最近、経済ニュースなどで「日本はSIバランス的に国債を発行しても大丈夫」という議論を耳にすることが増えました。 これ、簡単に言うと「民間のお金 + 政府のお金 + 海外とのやりとり = ゼロになる」という、会計上のバランスシートです。
よくある主張はこうです。 「日本は海外で稼いでいる(経常黒字)し、民間企業はお金を貯め込んでいる。

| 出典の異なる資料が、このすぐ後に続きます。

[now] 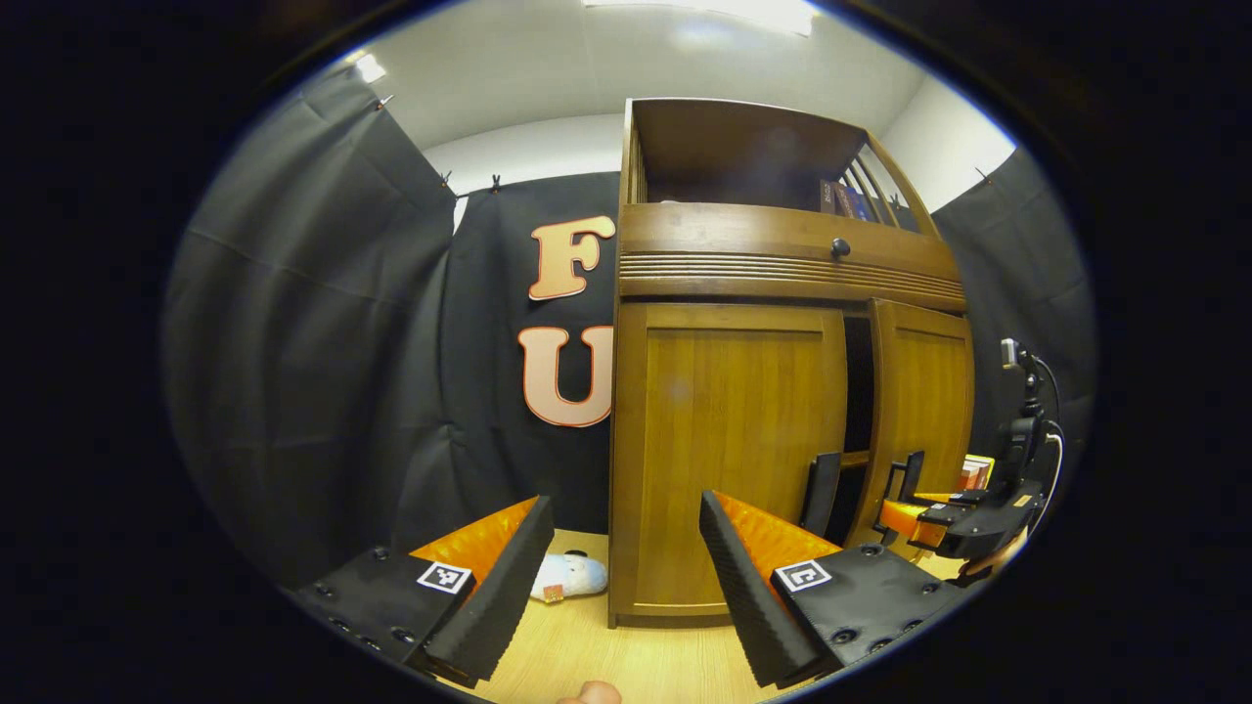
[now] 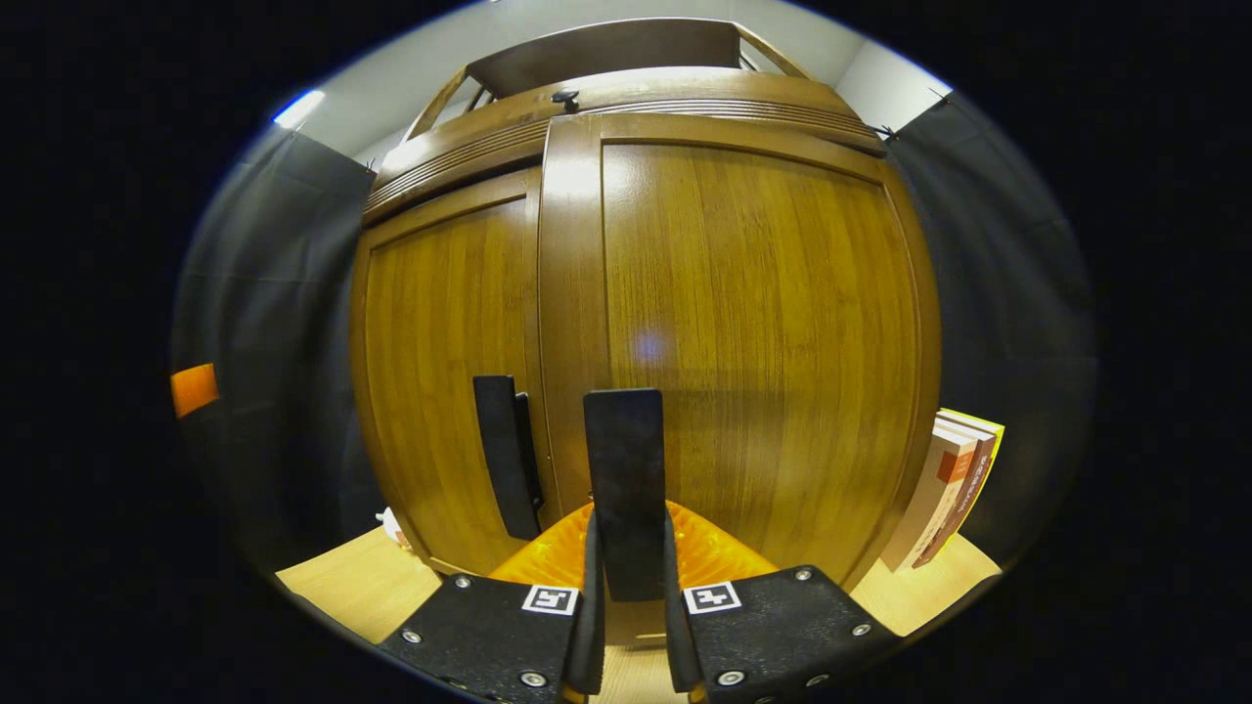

だから、その余ったお金を政府が借金(国債)して使わないと、バランスが取れないし不景気になる!」
これ、政治家や一部の経済学者がよく使う「国債発行の正当化」(ばらまきの正当化)に使われます。
■ 本当?
実際は、どうなのか、世界を見わたすと、例えば、スイス。
日本と同じく「経常黒字」の国ですが、政府は借金まみれではありません。むしろ財政は健全です。 さらにシンガポール。 ものすごい経常黒字国ですが、政府もずっと黒字です。→財政良い国の通貨は素晴らしく強い!
彼らは、政府が無理やり借金をしてお金を回さなくても、余ったお金を海外投資に回したり、国家戦略として運用したりして経済を成長させています。
日本の経常収支黒字も実際は、海外で稼いで複利で運用しています。
■政府のお金と民間のお金は別会計
結局、SIバランスという数式は、「結果として帳尻がどう合っているか」を示すだけの結果を示すものです。
「バランスシートの左右が合うのは当たり前」というだけの話を、「だから政府はもっと借金すべきだ!」という政治的なスローガンになっています。
あと、基本のキですが、政府の財布と民間の財布は別物です。民間が稼いだから政府が借金を増加させて良いというのは、理屈としては飛躍していると感じます。
最終的に、国債の利払いの増加は、将来の増税として国民に跳ね返ってきますから。